Parece muito influenciado pelo rap gringo né?
Parece não, é. Todo mundo quer ser 50 Cent. Só que a rapaziada esquece que o 50 Cent veio no Brasil e desprezou os brasileiros. Um fã subiu no palco, ele se assustou e empurrou o cara com violência, pediu pra trancar o camarim pra ele passar por trás. Isso aí é o rap americano, é o americano em si, os caras têm um lado sexista pra caralho, sei lá qual é que é a fita. E no Brasil a gente tá em outra parada, outra dimensão, outra caminhada.
Você que teve todo esse tempo preso, como diria que é a cabeça do preso para a política? Desacreditado? Revoltado? Tá a fim de participar?

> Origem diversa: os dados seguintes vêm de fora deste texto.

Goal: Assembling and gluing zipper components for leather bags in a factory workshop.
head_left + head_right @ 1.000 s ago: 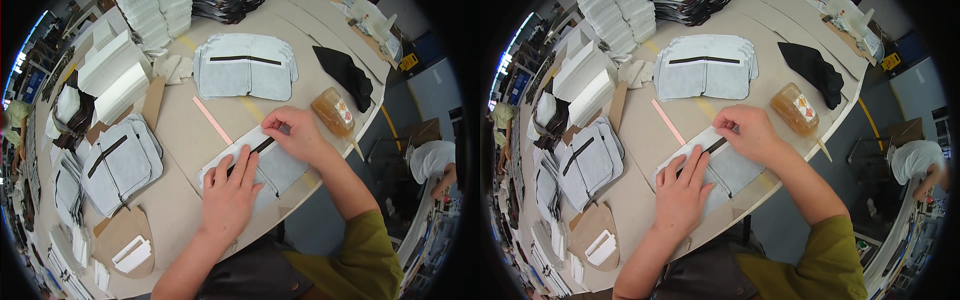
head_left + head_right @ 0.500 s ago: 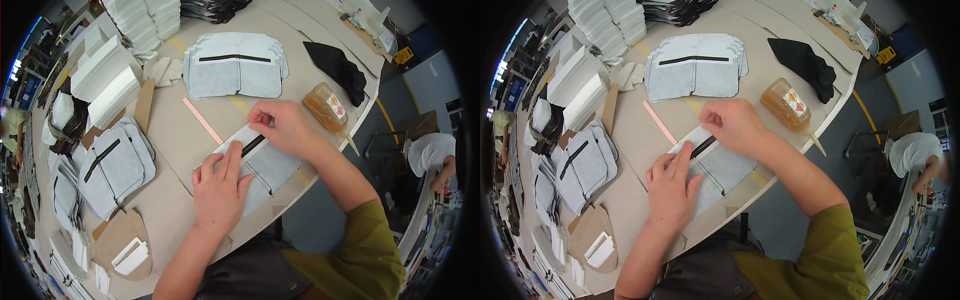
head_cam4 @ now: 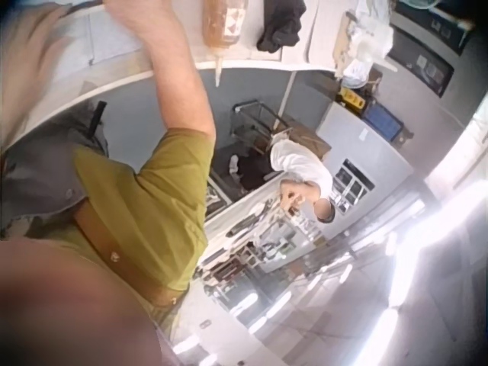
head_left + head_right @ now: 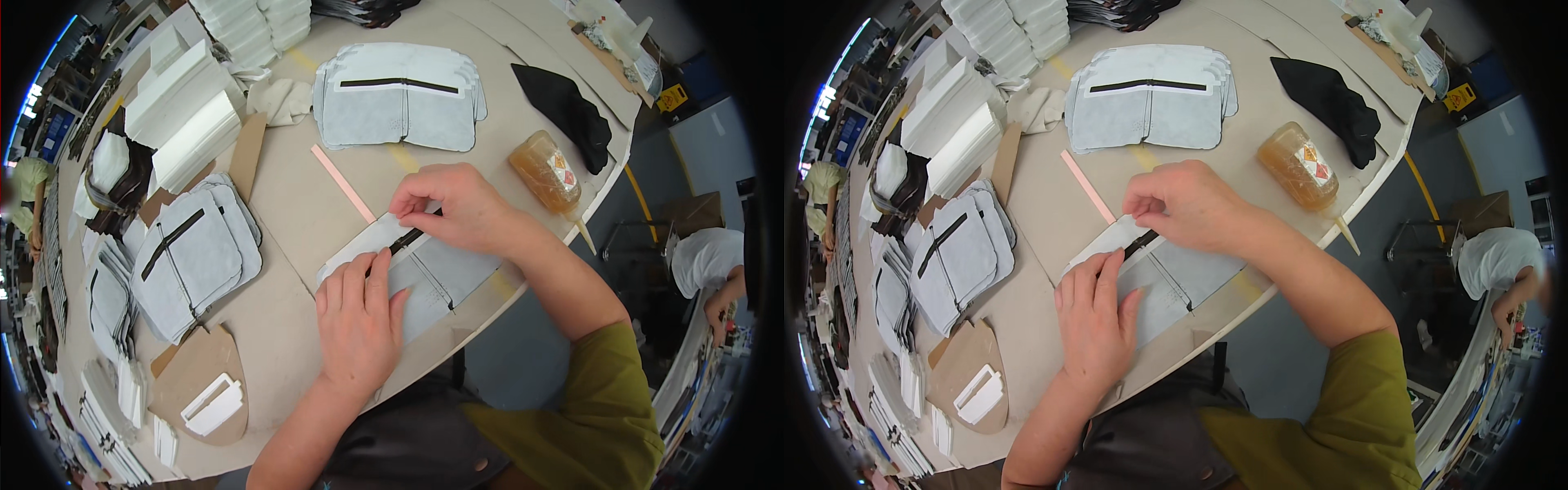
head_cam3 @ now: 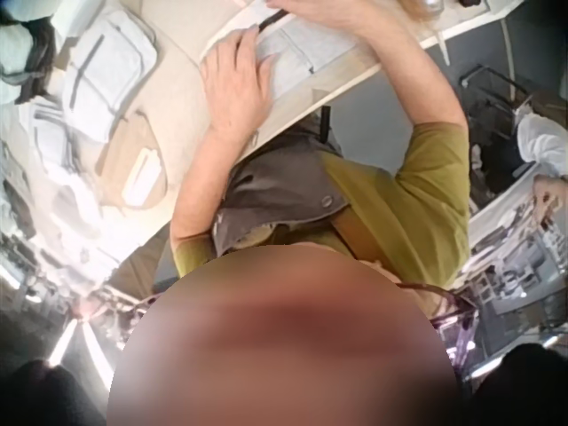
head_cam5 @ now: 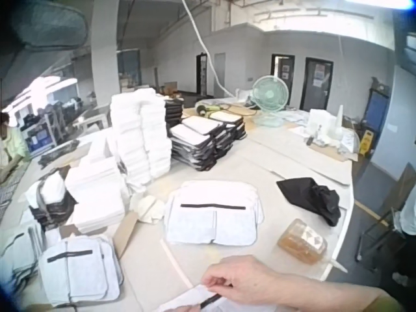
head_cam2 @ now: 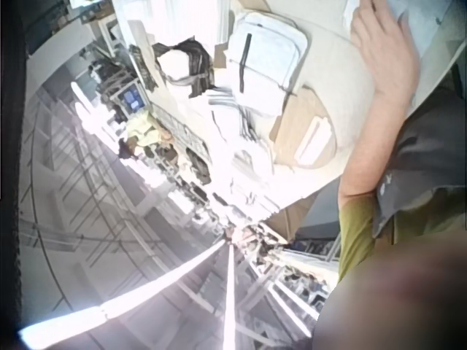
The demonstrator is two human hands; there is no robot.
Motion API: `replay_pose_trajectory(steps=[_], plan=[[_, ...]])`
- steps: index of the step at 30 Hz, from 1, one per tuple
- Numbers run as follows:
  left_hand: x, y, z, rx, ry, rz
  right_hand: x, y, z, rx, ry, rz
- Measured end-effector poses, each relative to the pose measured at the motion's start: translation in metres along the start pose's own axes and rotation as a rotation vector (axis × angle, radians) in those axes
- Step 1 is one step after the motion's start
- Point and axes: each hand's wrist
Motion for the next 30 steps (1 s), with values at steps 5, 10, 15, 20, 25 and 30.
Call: replay_pose_trajectory(steps=[5,10,15,20,25,30], plan=[[0.003,0.001,-0.001,-0.004,-0.088,0.006,0.008,-0.011,0.001,-0.090,0.016,0.089],[0.005,0.000,0.000,-0.004,-0.092,-0.020,0.010,-0.016,0.001,-0.164,0.151,0.143],[0.007,0.000,0.002,-0.014,-0.070,-0.040,0.011,-0.012,0.001,-0.138,0.153,0.139],[0.009,0.001,0.002,-0.013,-0.066,-0.020,0.011,-0.015,0.002,-0.138,0.160,0.150],[0.007,0.001,0.002,-0.016,-0.074,-0.017,0.014,-0.019,0.002,-0.247,0.249,0.150],[0.006,0.001,0.002,-0.008,-0.073,-0.022,0.014,-0.023,0.002,-0.259,0.258,0.172]])
Point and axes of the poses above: each hand's wrist, its own y-axis away from the middle knuckle, its own x-axis out of the palm, z = x × y, and after that the axes turned 11 degrees about -x, right-handed
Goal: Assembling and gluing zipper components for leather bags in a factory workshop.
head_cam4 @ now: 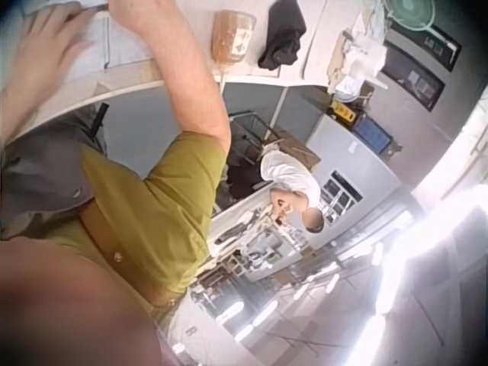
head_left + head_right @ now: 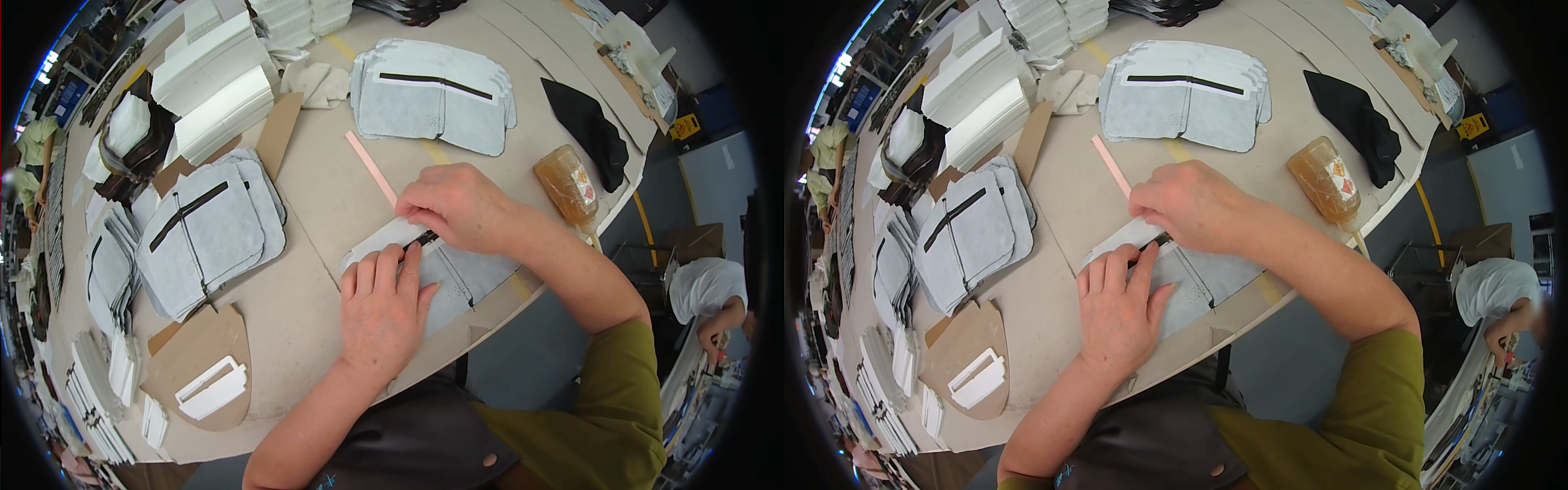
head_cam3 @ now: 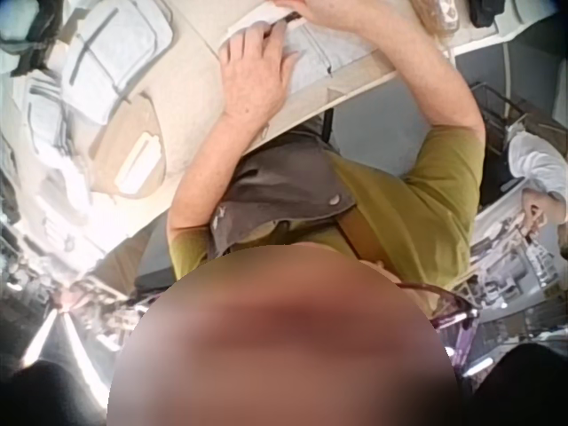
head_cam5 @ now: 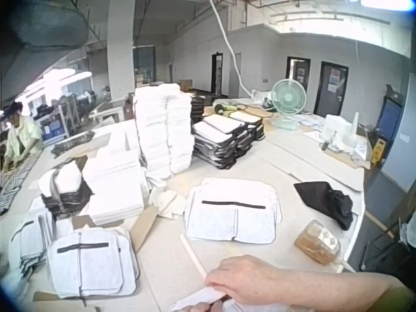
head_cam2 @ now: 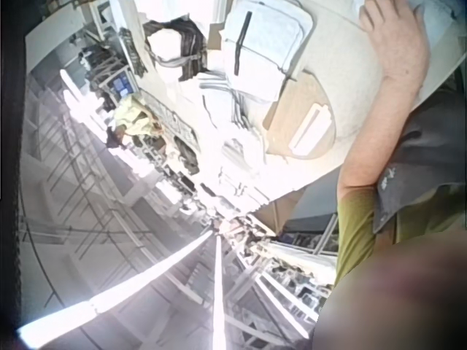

Não existe uma política de ressocialização. E voto, preso não vota, né? A participação do preso na política é inexistente na verdade, porque não tem incentivo. Em 2002 quando o Lula foi entrar, era Serra (PSDB) e Lula (PT) [mesmos partidos que disputam a presidência este outubro de 2010]. Foi traçado um plano dentro das cadeias, de informação. Resumindo, se o Serra entrar ele é de extrema direita, só quer construir cadeia, nossa vida aqui vai piorar, enquanto o Lula não, ele é mais aberto, mais participativo, mais ser humano. Então houve um movimento muito grande de apoio ao Lula dentro do sistema, em 2002. Eu vi a força que a gente tem. Uma ideia, uma sementinha plantada, gerou bons frutos. Eu mesmo trabalhei nessa política, de ir de barraco em barraco [cela] trocando ideia com a rapaziada, explicando o que era a política daquele ano, a eleição.
Então você fez campanha pro Lula?
Claro que eu fiz, eu acreditava e acredito no Lula. Acreditava que ele ia mudar algumas coisas, e realmente algumas coisas mudaram. Ele é um cara que veio do povo, que veio da minha quebrada também, de São Bernardo. Eu diria que o Lula é também Flor de Lótus – que é o título do meu novo CD, eu nunca tinha falado isso, hein? É uma planta, originária da Índia, que só nasce no lodo – e eles consideram a mais bonita de lá. Então acho que nós somos uma flor de lótus.
Esse período em que você esteve preso foi exatamente o da consolidação dos comandos dentro das cadeias. Você sentiu essa mudança?
Com certeza. Muita coisa mudou pra melhor, antigamente morria-se muito dentro da prisão, hoje não mais. Foi política implantada: “não morre mais ninguém”. Porque eu acho que os linhas de frente dessa disciplina acreditam que se somos seres humanos somos capazes de conversar pra resolver, de dialogar sem que alguém tenha que morrer e alguém tenha que matar. Acho válido, a vida é muito preciosa. Obviamente existem outras coisas a se considerar dentro da hierarquia do crime e tal. Às vezes sou tachado pela mídia como PCC, porque estou preso e fazendo rap. E eu não sou PCC, eu sou rapper.
Pra encerrar você podia falar algo sobre o papel da sua família durante esse período que passou preso.
Foi muito importante na minha ressocialização os familiares e os amigos. A minha esposa foi imprescindível pra minha retomada, até mesmo no rap. Família é imprescindível pro presidiário, se você é abandonado as perspectivas de coisas boas se tornam remotas.